-- EXERCISE DATA follows --
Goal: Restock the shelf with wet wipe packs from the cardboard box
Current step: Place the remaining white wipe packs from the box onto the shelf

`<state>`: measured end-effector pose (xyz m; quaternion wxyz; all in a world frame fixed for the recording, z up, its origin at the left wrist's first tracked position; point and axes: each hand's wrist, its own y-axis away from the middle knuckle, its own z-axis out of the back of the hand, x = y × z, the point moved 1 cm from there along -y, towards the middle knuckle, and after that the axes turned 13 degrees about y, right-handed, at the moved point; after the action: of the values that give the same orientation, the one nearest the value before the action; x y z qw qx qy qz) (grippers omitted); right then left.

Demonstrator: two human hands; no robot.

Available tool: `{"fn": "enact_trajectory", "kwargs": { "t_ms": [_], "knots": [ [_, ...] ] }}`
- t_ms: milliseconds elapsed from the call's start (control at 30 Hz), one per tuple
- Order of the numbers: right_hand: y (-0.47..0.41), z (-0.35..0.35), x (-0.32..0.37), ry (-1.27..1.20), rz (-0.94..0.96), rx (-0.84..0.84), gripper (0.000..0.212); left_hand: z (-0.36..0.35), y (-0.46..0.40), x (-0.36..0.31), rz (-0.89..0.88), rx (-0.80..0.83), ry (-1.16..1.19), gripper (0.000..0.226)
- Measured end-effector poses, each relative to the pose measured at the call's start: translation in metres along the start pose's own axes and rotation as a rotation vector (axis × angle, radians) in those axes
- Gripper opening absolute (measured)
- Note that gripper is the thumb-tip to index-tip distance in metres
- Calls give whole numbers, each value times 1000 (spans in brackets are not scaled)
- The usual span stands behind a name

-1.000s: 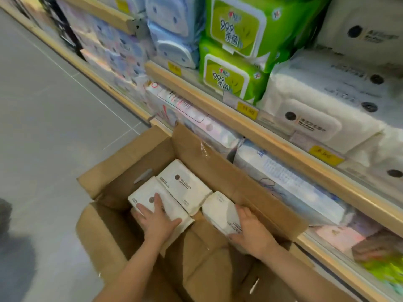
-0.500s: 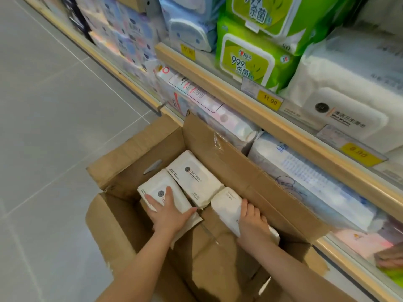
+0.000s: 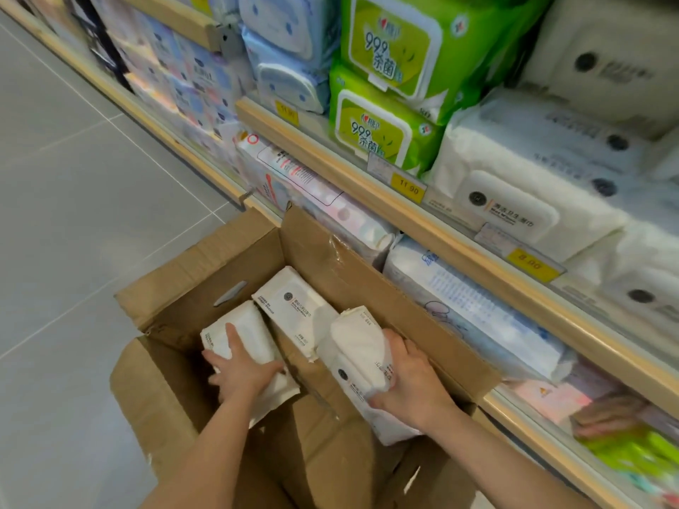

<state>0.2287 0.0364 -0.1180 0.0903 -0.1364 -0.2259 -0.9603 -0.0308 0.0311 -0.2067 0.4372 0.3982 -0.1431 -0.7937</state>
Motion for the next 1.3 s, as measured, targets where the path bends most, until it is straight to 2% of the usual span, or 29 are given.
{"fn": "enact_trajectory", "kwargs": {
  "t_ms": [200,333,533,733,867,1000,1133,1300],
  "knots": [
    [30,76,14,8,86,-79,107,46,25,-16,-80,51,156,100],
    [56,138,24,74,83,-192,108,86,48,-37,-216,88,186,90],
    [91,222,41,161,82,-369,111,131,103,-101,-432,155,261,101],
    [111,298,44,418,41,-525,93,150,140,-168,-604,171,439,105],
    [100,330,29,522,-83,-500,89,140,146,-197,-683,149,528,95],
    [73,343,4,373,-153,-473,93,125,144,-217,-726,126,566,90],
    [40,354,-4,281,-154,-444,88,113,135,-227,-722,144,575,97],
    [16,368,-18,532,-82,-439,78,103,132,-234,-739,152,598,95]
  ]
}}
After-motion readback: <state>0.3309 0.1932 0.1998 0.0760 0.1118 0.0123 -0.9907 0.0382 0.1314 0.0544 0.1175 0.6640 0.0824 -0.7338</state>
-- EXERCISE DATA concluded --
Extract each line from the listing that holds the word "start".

TASK ANSWER –
- t_ms: milliseconds elapsed from the call's start (control at 30 Hz), one per tuple
- Measured end-effector poses, each relative to the pose measured at the call's start: translation in metres along the start pose's own axes and rotation as a rotation vector (axis × angle, radians) in those axes

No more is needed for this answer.